## DATA SHOWN
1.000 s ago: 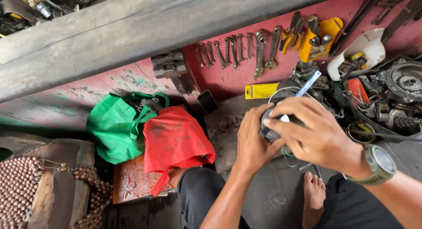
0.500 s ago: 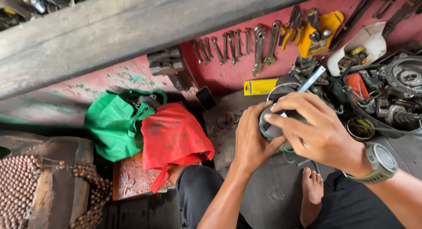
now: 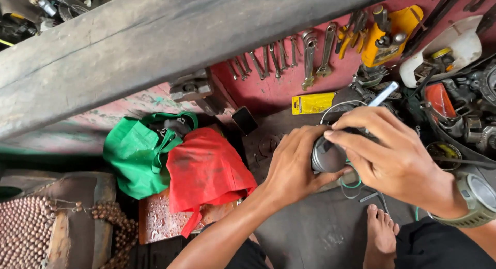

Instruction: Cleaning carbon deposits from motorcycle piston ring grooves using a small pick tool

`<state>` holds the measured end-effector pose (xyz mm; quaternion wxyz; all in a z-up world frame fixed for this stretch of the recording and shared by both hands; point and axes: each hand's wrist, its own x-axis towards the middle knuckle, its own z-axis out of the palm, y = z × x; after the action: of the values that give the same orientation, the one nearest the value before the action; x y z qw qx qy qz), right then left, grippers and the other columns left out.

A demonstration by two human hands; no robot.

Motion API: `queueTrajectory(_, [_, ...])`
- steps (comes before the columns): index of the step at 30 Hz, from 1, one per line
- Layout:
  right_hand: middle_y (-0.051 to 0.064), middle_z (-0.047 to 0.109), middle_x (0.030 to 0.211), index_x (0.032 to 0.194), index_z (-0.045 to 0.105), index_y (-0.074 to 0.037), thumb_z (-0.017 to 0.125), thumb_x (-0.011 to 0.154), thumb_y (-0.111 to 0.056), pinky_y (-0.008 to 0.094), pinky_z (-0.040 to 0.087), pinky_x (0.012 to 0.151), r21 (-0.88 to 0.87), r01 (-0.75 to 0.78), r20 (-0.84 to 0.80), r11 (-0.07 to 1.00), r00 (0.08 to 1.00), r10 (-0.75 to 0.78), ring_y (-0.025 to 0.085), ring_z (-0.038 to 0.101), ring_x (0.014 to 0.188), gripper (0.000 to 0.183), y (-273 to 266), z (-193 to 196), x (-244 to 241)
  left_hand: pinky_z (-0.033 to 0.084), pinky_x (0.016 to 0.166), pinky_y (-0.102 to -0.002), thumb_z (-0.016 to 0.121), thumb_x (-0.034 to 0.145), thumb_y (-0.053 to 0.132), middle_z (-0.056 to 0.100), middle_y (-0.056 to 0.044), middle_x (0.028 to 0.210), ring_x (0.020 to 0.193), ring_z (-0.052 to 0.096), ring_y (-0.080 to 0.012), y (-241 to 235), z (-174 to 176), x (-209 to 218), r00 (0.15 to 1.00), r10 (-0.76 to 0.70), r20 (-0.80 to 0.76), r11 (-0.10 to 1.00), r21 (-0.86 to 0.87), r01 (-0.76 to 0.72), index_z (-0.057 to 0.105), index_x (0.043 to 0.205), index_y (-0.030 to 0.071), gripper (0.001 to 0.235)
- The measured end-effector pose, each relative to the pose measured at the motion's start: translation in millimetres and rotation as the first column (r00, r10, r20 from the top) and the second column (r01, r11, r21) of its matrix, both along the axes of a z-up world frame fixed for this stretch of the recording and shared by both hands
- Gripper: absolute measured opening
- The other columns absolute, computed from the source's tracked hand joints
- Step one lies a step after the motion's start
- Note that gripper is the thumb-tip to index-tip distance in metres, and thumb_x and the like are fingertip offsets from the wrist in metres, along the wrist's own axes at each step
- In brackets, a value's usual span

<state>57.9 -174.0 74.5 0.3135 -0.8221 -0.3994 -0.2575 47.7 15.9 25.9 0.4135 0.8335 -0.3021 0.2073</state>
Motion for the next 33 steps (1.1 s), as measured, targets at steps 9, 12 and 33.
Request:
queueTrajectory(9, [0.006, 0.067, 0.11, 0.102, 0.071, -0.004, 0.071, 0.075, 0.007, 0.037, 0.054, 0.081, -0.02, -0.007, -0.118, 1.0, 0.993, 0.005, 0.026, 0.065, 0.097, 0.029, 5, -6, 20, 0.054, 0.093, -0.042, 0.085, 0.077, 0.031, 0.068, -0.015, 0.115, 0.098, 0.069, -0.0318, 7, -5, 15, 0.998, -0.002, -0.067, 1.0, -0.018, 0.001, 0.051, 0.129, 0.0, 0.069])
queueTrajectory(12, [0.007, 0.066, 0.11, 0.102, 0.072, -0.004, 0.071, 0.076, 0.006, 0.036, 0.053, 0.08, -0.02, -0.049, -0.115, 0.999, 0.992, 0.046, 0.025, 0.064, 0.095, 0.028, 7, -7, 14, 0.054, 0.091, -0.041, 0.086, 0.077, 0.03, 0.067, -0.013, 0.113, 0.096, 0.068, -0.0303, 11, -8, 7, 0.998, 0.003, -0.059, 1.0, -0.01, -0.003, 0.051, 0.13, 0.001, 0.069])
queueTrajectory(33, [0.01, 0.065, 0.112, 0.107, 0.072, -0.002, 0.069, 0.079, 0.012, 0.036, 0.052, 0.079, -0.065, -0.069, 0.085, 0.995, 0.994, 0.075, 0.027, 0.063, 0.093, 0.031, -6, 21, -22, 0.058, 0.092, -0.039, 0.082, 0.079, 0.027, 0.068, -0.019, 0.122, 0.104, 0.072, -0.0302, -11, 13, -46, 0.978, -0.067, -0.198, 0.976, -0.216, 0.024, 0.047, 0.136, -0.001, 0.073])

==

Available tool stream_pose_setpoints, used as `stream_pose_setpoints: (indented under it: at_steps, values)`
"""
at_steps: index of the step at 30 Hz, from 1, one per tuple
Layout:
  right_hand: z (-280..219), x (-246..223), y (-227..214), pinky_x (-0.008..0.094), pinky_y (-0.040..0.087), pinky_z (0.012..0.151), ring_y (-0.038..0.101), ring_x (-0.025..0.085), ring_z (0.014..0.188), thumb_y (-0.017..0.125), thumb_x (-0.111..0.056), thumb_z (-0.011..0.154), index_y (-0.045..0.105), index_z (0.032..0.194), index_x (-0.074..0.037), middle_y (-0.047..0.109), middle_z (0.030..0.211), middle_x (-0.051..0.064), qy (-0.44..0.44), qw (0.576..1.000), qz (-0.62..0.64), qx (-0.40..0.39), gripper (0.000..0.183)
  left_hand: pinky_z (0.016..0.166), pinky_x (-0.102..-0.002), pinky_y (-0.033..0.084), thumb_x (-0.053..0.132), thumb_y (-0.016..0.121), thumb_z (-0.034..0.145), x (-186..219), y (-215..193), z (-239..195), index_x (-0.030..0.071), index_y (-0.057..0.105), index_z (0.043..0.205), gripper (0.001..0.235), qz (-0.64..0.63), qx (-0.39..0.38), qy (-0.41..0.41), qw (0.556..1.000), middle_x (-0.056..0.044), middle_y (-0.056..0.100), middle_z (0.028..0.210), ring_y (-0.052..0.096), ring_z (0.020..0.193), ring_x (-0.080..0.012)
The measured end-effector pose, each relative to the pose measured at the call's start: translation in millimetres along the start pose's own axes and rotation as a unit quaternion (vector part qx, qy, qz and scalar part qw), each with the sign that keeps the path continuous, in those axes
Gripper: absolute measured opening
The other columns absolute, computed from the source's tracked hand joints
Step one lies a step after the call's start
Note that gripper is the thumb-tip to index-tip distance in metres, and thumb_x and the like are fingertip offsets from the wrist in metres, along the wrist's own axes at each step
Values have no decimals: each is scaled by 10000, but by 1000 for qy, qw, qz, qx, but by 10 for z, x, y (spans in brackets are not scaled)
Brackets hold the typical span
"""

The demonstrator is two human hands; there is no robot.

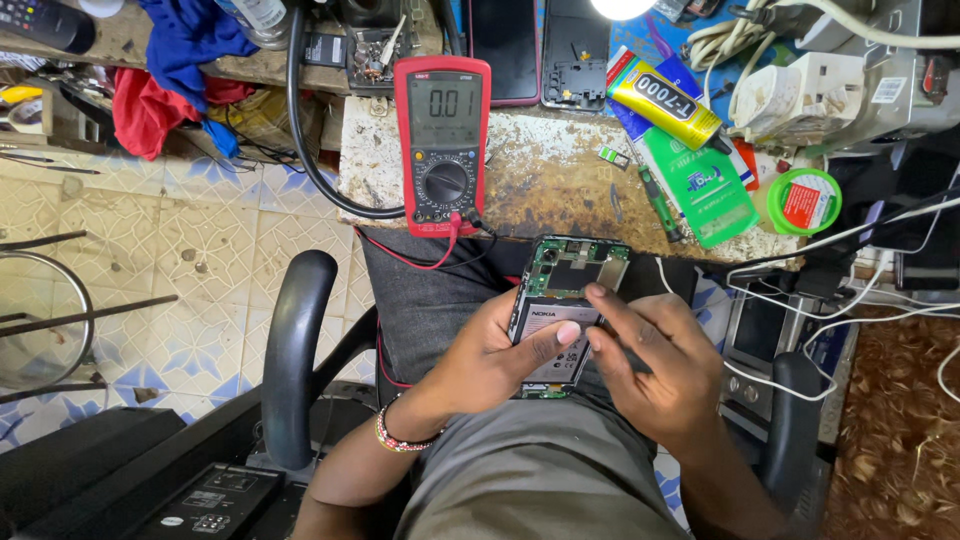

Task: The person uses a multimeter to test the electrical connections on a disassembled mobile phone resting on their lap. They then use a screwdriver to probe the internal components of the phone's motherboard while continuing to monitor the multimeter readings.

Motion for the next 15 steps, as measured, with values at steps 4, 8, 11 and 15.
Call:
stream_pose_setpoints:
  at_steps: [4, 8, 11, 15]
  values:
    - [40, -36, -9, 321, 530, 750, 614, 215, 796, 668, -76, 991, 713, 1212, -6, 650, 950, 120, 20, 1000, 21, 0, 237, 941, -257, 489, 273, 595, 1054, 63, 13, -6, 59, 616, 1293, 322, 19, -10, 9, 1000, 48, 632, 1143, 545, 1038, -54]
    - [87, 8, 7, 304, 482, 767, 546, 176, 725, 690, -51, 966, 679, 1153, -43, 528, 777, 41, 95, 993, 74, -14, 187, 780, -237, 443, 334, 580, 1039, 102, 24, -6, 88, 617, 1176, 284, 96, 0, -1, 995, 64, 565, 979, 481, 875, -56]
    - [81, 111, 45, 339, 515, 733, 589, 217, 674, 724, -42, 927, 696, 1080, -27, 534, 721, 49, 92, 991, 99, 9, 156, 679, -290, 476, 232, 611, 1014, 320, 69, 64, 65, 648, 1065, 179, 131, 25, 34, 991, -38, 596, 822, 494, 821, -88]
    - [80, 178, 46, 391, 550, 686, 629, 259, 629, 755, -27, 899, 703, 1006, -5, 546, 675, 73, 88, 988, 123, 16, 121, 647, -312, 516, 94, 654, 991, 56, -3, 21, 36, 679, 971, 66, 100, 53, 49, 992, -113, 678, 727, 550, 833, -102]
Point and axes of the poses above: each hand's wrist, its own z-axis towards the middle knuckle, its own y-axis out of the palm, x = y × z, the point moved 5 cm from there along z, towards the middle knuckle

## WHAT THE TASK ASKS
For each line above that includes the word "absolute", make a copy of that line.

## ANSWER TO THE PROBLEM
- Gripper: absolute measured opening
- The other columns absolute, computed from the source's tracked hand joints
Gripper: absolute measured opening
The other columns absolute, computed from the source's tracked hand joints

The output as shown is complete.